Hello, new member here, been reading for some while now i have an issue.
Did anyone else experiende gcc not producing a ‘mul’ asm mnemonic when multiplying a variable with a constant?
In my case it produces a whole lot of code with mov’s shifts etc.
Does anyone know how to avoid this behavior (other than writing an ASM instruction)?
Thank you.
Depending on the arm processor, that can actually be faster! [using the mov / shift].
IIRC there is an mcpu / march flag which controls which arm you’re targeting, and that should cause it to pick the fastest sequence for that particular arm variant. However, I don’t quite recall the exact flags, so those should be looked upon as a starting point.
Cheers,
–David Carne
Hm, that makes somehow sense.
But I red somewhere that a mul takes max 4 cycles, is this correct? Because even 4 cycles are faster than 8 instructions (which is now). Or am i wrong?
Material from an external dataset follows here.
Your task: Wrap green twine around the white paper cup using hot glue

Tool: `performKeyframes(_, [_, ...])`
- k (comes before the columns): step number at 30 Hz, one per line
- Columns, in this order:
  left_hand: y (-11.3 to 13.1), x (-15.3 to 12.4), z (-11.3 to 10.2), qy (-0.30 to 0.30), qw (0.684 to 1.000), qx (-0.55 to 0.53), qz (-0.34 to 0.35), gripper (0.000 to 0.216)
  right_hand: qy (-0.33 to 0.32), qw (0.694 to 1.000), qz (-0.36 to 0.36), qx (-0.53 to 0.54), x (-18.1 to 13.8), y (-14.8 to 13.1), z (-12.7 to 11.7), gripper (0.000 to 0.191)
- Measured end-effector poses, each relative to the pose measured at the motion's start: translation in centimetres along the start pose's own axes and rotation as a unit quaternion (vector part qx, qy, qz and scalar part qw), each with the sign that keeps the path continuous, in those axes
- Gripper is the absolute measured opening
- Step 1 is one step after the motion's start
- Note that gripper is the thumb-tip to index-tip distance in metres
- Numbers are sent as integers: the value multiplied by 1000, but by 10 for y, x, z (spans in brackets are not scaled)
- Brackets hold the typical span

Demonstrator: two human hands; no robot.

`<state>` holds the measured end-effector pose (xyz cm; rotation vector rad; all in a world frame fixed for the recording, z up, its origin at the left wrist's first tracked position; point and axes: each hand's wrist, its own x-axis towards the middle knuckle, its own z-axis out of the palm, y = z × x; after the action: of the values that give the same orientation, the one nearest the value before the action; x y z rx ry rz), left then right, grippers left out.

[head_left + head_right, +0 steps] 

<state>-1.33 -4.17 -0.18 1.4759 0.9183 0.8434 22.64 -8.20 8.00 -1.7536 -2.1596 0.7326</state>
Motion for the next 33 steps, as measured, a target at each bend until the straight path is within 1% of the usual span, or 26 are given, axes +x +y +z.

A mul instruction on an ARM7TDMI-S takes up to 5 cycles, depending on the operand size, but as David already mentioned you have to tell GCC that it should optimize code for this processor. The default is probably an older target like ARM6 where a multiply could take up to 17 cycles.
You should use the -march=armv4t and -mcpu=arm7tdmi-s switches to have GCC output code for your architecture and core.
Regards,
Dominic
Ok thanks for the replies.
I’m sure i have the -mcpu=arm7tdmi-s switch, not sure about the first though.
The operand is somewhat small - 1000. So i think it would be faster.
I’ll check some more.
Just out of curiosity: how does the compiler determine when to implement literals as a bunch of 8-bit values shifted and added together and when to simply load it from a memory location?
Is there any awareness in the compiler of how effective flash read operations are at all?
On the LPC21xx I think this can make quite a difference, but can become quite complicated especially with the MAM.